Go through the listing and set it down exactly, leaving out its pictures.

------

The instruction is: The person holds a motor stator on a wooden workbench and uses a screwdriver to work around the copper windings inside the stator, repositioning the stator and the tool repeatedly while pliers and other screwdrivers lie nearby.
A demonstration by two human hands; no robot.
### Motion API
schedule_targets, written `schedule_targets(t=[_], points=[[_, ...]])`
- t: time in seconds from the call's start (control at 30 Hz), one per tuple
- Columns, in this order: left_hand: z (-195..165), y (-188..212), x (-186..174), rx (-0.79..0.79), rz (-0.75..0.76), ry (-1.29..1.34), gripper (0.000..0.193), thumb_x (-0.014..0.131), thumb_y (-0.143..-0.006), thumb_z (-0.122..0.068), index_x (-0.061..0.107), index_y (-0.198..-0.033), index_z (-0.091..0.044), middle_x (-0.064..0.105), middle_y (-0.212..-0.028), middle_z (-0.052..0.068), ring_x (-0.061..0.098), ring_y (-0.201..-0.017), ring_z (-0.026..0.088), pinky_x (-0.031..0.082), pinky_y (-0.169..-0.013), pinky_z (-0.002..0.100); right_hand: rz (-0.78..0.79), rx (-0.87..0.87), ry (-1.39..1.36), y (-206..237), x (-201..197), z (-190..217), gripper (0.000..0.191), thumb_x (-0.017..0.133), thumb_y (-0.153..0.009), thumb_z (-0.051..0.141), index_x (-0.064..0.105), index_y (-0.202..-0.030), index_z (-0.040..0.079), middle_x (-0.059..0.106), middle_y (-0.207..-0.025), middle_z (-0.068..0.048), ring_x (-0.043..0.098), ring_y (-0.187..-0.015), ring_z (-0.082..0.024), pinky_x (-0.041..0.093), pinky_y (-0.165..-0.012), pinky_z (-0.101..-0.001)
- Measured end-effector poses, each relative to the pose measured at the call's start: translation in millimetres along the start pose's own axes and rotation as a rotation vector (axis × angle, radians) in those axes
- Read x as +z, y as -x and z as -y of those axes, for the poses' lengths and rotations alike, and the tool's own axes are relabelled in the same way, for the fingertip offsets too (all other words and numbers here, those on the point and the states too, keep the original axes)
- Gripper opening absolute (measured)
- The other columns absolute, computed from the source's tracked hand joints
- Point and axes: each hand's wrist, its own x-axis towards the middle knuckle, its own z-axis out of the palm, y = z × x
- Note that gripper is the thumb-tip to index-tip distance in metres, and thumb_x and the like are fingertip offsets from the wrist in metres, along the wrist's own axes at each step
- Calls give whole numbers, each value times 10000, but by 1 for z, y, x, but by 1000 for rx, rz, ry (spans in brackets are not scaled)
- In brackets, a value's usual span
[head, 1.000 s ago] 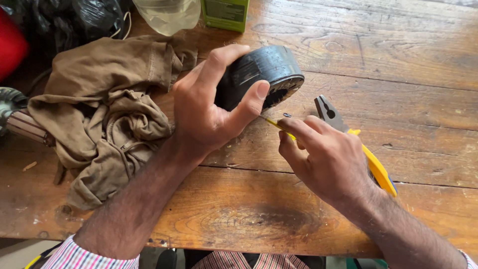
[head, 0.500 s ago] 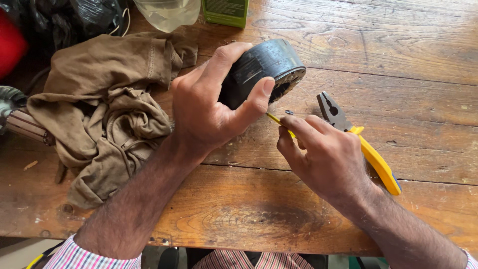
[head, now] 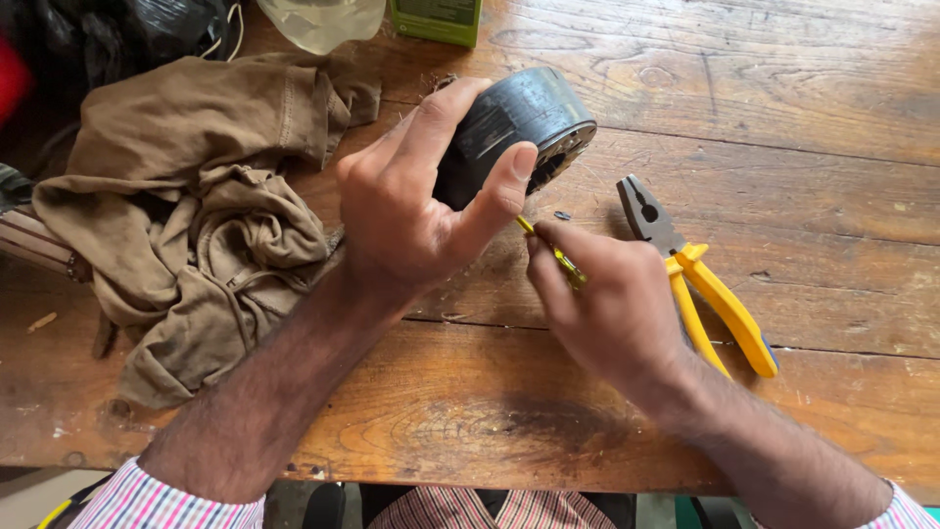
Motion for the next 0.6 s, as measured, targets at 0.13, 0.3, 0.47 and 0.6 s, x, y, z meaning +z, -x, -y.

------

SOLUTION TO THIS EXERCISE:
The instruction is: The person holds a motor stator on a wooden workbench and uses a screwdriver to work around the copper windings inside the stator, repositioning the stator and the tool repeatedly while pliers and other screwdrivers lie nearby.
A demonstration by two human hands; no robot.
### Motion API
schedule_targets, written `schedule_targets(t=[_], points=[[_, ...]])`
- t: time in seconds from the call's start (control at 30 Hz), one per tuple
- Columns, in this order: left_hand: z (-195..165), y (-188..212), x (-186..174), rx (-0.79..0.79), rz (-0.75..0.76), ry (-1.29..1.34), gripper (0.000..0.193), thumb_x (-0.014..0.131), thumb_y (-0.143..-0.006), thumb_z (-0.122..0.068), index_x (-0.061..0.107), index_y (-0.198..-0.033), index_z (-0.091..0.044), middle_x (-0.064..0.105), middle_y (-0.212..-0.028), middle_z (-0.052..0.068), ring_x (-0.061..0.098), ring_y (-0.201..-0.017), ring_z (-0.026..0.088), pinky_x (-0.031..0.082), pinky_y (-0.169..-0.013), pinky_z (-0.002..0.100); right_hand: rz (-0.78..0.79), rx (-0.87..0.87), ry (-1.39..1.36), y (-206..237), x (-201..197), z (-190..217), gripper (0.000..0.191), thumb_x (-0.017..0.133), thumb_y (-0.153..0.009), thumb_z (-0.051..0.141), index_x (-0.064..0.105), index_y (-0.202..-0.030), index_z (-0.040..0.079), middle_x (-0.059..0.106), middle_y (-0.207..-0.025), middle_z (-0.068..0.048), ring_x (-0.043..0.098), ring_y (-0.187..-0.015), ring_z (-0.082..0.024), pinky_x (-0.041..0.093), pinky_y (-0.165..-0.012), pinky_z (-0.101..-0.001)
- Measured end-effector poses, each relative to the pose measured at the call's start: translation in millimetres along the start pose's own axes and rotation as a rotation vector (axis × angle, radians) in those axes
- Read x as +z, y as -x and z as -y of those axes, for the poses' lengths and rotations alike, and the tool's own axes are relabelled in the same way, for the fingertip offsets too (all other words and numbers here, those on the point and the states too, keep the original axes)
- Gripper opening absolute (measured)
- The other columns absolute, computed from the source's tracked hand joints
- Point and axes: each hand's wrist, its own x-axis towards the middle knuckle, its own z-axis out of the palm, y = z × x
- Note that gripper is the thumb-tip to index-tip distance in metres, and thumb_x and the like are fingertip offsets from the wrist in metres, along the wrist's own axes at each step
- Calls give whole numbers, each value times 10000, but by 1 for z, y, x, but by 1000 for rx, rz, ry (spans in brackets are not scaled)
- In brackets, a value's usual span
[head, 1.000 s ago] 
[head, 0.500 s ago] 
[head, now] 
Motion for the next 0.6 s, as measured, targets at 0.13, 0.3, 0.47 and 0.6 s, x, y, z meaning +z, -x, -y.

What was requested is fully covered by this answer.